[Items from a dataset]
--------

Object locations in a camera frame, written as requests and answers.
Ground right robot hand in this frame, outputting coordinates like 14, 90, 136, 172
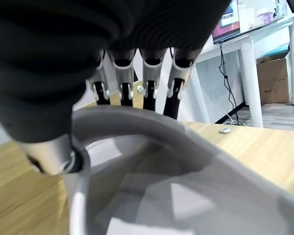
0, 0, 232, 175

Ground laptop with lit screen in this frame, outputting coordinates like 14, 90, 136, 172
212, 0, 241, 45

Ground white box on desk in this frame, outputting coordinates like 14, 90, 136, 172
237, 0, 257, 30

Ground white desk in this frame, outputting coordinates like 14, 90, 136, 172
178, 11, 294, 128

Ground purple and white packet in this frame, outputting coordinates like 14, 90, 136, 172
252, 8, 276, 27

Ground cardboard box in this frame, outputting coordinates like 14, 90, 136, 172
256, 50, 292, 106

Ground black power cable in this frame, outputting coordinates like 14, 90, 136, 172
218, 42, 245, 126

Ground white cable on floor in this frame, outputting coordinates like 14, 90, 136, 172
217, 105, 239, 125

--------

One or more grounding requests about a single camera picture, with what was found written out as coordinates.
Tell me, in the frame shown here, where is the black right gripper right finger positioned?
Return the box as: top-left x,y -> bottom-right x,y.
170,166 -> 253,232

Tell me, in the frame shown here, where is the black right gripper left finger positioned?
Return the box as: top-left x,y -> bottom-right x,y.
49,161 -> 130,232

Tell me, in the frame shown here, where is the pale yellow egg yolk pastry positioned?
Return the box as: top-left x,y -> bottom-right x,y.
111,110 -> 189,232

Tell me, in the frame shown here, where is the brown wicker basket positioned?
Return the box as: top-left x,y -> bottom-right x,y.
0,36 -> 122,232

--------

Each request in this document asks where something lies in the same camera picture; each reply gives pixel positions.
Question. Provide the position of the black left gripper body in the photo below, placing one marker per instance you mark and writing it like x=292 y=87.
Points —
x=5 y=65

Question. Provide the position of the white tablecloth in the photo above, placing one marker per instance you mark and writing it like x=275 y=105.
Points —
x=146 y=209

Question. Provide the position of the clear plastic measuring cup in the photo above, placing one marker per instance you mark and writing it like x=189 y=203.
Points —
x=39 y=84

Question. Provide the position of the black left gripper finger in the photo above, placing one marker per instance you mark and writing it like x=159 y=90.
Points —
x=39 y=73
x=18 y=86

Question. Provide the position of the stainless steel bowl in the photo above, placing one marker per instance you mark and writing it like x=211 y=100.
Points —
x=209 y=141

--------

_Required work_.
Your task is to collect every line above that contains the word "camera".

_Result_.
Object locations in a camera frame, written as requests and answers.
One or more grounding requests about a single camera picture, with what was found written out as coordinates.
Each request in this document asks where something lies in the same camera picture; each reply gives pixel positions.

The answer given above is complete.